Lavagem de dinheiro e formação de quadrilha são os dois pontos que dominaram
a atenção dos juízes do Supremo Tribunal Federal neste 29º dia de julgamento do
processo do mensalão, pontos que podem ser decisivos na definição final sobre o
núcleo político petista, acusado de comandar o esquema criminoso, especialmente
o ex-ministro José Dirceu, definido como o "chefe da quadrilha" pelo
Ministério Público.
As ministras Cármen Lúcia e Rosa Weber, por enquanto em minoria nesse item,
abriram divergência com o relator e o revisor afirmando que não houve formação
de quadrilha no esquema do mensalão. Ambas alegaram em seus votos que a
formação de quadrilha ou bando se define pela associação permanente para a
prática de crimes. Para Rosa Weber , o que caracteriza esse tipo de crime
"não é a perturbação da paz pública em si", mas a decisão "de
sobreviver à base dos produtos auferidos em ações criminosas indistintas".
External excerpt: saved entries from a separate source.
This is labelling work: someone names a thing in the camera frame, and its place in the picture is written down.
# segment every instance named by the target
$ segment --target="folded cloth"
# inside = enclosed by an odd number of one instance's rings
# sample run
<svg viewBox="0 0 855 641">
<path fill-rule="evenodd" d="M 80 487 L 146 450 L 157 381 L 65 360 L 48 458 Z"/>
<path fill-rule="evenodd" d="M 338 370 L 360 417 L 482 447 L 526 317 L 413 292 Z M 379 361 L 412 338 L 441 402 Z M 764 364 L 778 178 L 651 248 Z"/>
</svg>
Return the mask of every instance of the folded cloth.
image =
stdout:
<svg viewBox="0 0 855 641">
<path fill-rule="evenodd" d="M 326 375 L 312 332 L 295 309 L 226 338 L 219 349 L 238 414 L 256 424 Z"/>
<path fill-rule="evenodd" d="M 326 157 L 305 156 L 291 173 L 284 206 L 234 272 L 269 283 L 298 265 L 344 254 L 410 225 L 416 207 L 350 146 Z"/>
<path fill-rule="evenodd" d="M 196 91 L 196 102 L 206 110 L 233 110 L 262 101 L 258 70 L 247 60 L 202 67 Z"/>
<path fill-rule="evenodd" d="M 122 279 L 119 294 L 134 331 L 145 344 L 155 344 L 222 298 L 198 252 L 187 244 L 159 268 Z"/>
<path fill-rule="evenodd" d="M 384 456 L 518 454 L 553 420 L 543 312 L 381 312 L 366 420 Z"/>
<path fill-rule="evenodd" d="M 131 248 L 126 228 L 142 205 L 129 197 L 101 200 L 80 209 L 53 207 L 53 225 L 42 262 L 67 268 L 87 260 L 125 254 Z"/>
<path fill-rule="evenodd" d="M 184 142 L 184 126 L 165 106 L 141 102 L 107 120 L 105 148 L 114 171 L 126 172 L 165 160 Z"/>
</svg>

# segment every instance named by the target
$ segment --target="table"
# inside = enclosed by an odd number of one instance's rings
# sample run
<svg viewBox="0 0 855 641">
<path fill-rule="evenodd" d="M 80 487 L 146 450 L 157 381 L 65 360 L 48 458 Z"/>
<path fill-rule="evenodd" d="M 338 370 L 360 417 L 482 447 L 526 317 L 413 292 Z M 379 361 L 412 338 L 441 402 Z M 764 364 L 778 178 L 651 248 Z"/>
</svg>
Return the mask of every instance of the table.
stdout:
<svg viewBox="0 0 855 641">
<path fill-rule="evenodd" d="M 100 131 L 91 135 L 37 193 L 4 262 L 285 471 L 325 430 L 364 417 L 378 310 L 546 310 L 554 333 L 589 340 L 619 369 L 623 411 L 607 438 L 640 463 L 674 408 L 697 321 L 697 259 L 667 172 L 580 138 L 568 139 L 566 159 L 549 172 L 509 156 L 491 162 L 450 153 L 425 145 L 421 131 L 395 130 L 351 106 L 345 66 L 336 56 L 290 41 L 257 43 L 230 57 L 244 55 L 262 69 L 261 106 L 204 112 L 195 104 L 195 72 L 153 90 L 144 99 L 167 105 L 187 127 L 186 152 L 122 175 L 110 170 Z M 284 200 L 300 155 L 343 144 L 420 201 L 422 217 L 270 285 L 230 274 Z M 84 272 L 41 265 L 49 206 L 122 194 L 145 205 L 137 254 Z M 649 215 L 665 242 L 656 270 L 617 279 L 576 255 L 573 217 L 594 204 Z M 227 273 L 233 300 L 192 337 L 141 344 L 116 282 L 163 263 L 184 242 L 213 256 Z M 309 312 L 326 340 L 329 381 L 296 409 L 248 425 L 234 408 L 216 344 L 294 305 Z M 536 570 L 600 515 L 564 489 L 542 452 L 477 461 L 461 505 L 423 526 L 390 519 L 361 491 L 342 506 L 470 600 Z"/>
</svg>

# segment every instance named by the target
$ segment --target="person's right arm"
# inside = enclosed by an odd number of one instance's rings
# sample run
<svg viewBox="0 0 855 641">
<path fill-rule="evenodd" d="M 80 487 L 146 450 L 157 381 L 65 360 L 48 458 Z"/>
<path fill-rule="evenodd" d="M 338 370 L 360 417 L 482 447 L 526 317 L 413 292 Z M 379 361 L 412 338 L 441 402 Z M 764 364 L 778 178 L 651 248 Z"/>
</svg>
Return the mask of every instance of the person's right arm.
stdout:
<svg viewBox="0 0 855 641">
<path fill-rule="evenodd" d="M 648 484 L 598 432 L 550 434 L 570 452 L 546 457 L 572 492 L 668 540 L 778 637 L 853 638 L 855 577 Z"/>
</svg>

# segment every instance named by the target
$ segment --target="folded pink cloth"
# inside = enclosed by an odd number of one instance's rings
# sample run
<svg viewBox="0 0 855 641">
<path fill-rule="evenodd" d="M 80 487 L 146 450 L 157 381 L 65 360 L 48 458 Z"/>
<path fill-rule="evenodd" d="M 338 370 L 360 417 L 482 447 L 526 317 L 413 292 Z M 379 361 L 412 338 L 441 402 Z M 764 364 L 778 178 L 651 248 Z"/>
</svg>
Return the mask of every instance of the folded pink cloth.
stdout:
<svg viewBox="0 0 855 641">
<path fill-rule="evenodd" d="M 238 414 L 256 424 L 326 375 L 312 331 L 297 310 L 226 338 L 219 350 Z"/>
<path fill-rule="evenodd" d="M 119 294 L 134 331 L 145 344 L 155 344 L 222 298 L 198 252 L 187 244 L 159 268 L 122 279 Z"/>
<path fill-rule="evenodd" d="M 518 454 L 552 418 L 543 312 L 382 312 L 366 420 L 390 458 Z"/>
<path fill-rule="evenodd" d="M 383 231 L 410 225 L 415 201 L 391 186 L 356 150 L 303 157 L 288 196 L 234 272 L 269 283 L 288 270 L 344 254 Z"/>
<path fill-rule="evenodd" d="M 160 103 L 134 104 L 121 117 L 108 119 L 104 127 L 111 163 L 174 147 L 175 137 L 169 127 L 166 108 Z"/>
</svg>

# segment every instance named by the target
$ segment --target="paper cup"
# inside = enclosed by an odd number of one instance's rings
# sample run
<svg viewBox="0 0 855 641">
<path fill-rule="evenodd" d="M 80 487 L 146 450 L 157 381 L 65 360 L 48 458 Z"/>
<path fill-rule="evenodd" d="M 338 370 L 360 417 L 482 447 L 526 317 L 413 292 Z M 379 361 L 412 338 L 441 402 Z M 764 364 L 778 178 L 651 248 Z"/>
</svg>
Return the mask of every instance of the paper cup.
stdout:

Acompanhando a divergência, a ministra Cármen Lúcia disse que o que
caracteriza o crime de quadrilha é a prática de "crimes em geral, o que
não vislumbrei". Para ela, a acusação do Ministério Público de que o
esquema previa "pequenas quadrilhas com outras quadrilhas" não
convence, e o que houve foi "reunião de pessoas para práticas criminosas,
mas para atender a vantagens especificas de alguns réus, e não para atingir a
paz social".
Por essa definição do que seja "formação de quadrilha", é de se
supor que as duas ministras verão da mesma forma a acusação contra o núcleo
político do PT nesse ponto específico. Esse crime, porém, tem penas pequenas,
de 1 a 3 anos, e sua inexistência eventual não deve influenciar muito na
condenação final dos réus considerados culpados.
Mas, se for vencedora, essa tese fará perder força a acusação inicial da
Procuradoria-Geral da República, que define José Dirceu como o "chefe da
quadrilha", embora nada impeça que os membros do núcleo político sejam
considerados responsáveis pela corrupção ativa dos parlamentares, em regime de
coautoria, e não de quadrilha.
Haverá também a redução da carga política pejorativa que a expressão
"chefe da quadrilha" faz o ex-ministro José Dirceu carregar.
A outra causa de controvérsias no Supremo tem sido a lavagem de dinheiro,
embora o único caso em que houve placar apertado tenha sido o do deputado
federal João Paulo Cunha, condenado por 6 a 5.
Nos demais resultados, não houve um mínimo de quatro votos absolutórios até
o momento para abrir caminho a embargos infringentes que, em tese, podem
provocar um novo julgamento pelo próprio STF.
A discussão entre os ministros é sobre se a condenação por corrupção passiva
já engloba o ato de esconder o dinheiro, perfazendo um crime só, ou se a
tentativa de ocultar a propina caracteriza uma lavagem de dinheiro.
Alguns casos foram fáceis de definir, quando o réu enviou alguém em seu
lugar para receber o montante ou se utilizou mecanismos financeiros para
escamotear esse dinheiro, como nos casos do uso das corretoras Bonus Banval ou
Garanhuns, em que houve concordância sobre a caracterização de lavagem de
dinheiro. Mas houve questionamentos também sobre se determinado réu tinha noção
de que a origem daquele dinheiro era ilegal, fato básico para haver a intenção
de lavar o dinheiro.
Embora pareça improvável que qualquer um dos envolvidos num esquema dessa
dimensão não soubesse que estava envolvido em uma tramoia, houve ministros que,
em dúvida, votaram a favor da absolvição do réu.
Mesmo que atitudes como essas irritem o relator Joaquim Barbosa, são elas
que definem a independência do Supremo. Mesmo as discussões mais evitáveis
estão servindo para demonstrar que ali naquele colegiado cada cabeça é uma
sentença, e todos têm a liberdade de discordar. Essas divergências de
entendimento sobre a caracterização de crimes fazem com que os resultados de 10
a 0 ou 8 a 2 na condenação dos réus, como tem acontecido com frequência durante
este julgamento, sejam fruto de um consenso nascido da jurisprudência da Corte,
o que faz com que as críticas eventuais percam a força diante de maioria tão
acachapante.
Esses placares tão definitivos servem também para evitar embargos
infringentes, que poderiam retardar a execução das eventuais penas aos réus.